- [REQUIREMENT]
The answer must consist of every line from the data that holds the string "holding".

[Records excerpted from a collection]
● ● ●

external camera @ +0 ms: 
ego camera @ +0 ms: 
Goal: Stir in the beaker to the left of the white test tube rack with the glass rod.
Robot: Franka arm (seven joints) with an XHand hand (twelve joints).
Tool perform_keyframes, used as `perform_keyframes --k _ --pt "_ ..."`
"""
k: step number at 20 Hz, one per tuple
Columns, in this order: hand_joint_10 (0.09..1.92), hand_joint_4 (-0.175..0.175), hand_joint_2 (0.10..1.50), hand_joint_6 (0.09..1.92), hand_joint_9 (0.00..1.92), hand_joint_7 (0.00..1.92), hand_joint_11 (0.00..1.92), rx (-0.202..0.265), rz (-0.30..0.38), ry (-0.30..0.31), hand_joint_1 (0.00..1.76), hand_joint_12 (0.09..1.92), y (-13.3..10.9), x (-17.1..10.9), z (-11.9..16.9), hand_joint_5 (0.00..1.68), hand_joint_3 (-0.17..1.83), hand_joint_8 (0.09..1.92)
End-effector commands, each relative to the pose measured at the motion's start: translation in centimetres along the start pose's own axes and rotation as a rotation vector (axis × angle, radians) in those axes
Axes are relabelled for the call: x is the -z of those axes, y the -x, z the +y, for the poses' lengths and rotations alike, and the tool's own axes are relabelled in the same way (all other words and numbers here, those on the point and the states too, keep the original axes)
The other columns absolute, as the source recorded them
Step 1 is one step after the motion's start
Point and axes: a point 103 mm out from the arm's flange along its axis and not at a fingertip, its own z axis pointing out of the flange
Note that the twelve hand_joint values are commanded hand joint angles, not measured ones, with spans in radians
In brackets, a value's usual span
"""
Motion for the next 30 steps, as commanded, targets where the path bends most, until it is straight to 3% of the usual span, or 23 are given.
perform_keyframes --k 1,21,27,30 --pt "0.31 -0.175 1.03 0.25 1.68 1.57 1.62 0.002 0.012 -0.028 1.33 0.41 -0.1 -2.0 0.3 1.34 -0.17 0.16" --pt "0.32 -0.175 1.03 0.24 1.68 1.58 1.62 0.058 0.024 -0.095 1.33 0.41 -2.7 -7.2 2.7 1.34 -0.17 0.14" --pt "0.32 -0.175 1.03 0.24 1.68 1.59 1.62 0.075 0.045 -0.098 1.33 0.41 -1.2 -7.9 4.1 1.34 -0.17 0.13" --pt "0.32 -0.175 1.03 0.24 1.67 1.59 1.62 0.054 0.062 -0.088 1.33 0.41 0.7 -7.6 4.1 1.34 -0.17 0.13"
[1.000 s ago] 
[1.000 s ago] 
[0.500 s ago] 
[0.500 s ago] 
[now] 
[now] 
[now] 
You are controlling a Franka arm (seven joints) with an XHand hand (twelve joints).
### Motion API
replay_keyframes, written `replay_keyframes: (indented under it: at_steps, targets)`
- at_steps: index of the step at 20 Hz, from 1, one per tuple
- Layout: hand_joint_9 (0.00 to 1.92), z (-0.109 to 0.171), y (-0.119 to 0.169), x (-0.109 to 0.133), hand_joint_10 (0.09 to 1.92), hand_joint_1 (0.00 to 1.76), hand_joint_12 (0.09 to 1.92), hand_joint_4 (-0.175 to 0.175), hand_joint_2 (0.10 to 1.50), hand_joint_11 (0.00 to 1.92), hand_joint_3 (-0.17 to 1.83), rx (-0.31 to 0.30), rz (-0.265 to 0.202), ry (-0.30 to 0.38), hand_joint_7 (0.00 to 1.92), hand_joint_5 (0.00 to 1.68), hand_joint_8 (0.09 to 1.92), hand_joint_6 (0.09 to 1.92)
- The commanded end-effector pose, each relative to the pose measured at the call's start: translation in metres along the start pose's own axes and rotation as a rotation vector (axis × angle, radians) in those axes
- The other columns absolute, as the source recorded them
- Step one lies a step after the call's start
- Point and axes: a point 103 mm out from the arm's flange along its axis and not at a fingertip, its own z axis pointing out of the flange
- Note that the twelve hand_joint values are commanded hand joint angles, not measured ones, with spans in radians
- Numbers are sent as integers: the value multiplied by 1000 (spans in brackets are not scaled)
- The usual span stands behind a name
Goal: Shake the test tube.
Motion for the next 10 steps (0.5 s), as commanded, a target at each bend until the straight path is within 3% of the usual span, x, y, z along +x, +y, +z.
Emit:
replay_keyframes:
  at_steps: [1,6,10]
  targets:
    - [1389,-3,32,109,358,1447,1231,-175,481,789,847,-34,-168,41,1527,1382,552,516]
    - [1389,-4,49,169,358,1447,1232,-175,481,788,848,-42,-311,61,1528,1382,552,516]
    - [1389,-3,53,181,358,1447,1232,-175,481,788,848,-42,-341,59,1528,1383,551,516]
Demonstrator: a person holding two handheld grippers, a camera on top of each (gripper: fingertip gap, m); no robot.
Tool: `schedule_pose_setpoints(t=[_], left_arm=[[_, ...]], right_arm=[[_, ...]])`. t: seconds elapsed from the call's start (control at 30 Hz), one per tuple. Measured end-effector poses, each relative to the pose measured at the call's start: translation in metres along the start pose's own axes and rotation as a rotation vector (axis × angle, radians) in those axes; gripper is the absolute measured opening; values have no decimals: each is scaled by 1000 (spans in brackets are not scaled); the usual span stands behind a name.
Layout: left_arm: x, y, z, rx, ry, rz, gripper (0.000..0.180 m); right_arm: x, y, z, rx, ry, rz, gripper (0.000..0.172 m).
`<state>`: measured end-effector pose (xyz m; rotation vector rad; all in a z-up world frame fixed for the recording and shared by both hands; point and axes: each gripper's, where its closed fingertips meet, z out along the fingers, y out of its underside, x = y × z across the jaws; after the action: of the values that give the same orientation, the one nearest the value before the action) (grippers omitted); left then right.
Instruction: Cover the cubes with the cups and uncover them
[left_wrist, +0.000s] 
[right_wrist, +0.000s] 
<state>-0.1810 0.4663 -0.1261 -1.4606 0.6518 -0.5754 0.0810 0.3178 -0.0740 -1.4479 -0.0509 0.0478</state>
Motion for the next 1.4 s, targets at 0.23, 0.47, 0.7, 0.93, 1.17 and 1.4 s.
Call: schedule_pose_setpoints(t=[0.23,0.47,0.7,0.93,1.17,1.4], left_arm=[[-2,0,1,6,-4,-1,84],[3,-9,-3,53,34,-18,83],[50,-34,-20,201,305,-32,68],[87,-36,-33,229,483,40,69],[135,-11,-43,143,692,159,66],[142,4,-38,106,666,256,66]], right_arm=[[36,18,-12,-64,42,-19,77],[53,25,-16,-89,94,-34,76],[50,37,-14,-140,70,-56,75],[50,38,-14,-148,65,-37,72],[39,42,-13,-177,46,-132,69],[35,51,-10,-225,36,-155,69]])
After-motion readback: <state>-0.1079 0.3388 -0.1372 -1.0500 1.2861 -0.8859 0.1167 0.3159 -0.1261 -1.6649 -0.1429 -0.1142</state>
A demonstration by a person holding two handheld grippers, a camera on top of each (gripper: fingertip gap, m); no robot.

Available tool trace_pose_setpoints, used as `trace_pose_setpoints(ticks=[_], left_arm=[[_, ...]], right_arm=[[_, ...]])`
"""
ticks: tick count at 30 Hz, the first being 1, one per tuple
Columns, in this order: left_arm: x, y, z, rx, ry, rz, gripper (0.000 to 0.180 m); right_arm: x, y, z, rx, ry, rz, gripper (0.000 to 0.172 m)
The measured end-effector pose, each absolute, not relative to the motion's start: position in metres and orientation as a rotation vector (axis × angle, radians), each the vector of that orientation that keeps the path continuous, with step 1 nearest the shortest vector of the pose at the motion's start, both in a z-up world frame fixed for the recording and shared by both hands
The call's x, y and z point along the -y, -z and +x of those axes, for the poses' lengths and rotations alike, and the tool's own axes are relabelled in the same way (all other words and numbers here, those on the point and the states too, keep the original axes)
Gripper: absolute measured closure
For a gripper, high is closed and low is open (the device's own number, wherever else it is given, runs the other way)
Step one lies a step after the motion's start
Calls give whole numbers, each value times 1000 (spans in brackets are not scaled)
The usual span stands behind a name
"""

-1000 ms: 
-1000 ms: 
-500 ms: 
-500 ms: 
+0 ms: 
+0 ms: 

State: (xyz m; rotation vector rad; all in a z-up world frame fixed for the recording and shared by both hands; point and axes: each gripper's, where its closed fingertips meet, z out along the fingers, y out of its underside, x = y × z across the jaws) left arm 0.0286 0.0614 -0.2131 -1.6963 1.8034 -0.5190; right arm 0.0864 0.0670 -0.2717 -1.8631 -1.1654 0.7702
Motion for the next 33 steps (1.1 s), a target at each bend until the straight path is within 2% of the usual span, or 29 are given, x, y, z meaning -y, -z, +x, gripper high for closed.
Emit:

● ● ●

- [SOLVED EXERCISE]
Demonstrator: a person holding two handheld grippers, a camera on top of each (gripper: fingertip gap, m); no robot.
A demonstration by a person holding two handheld grippers, a camera on top of each (gripper: fingertip gap, m); no robot.

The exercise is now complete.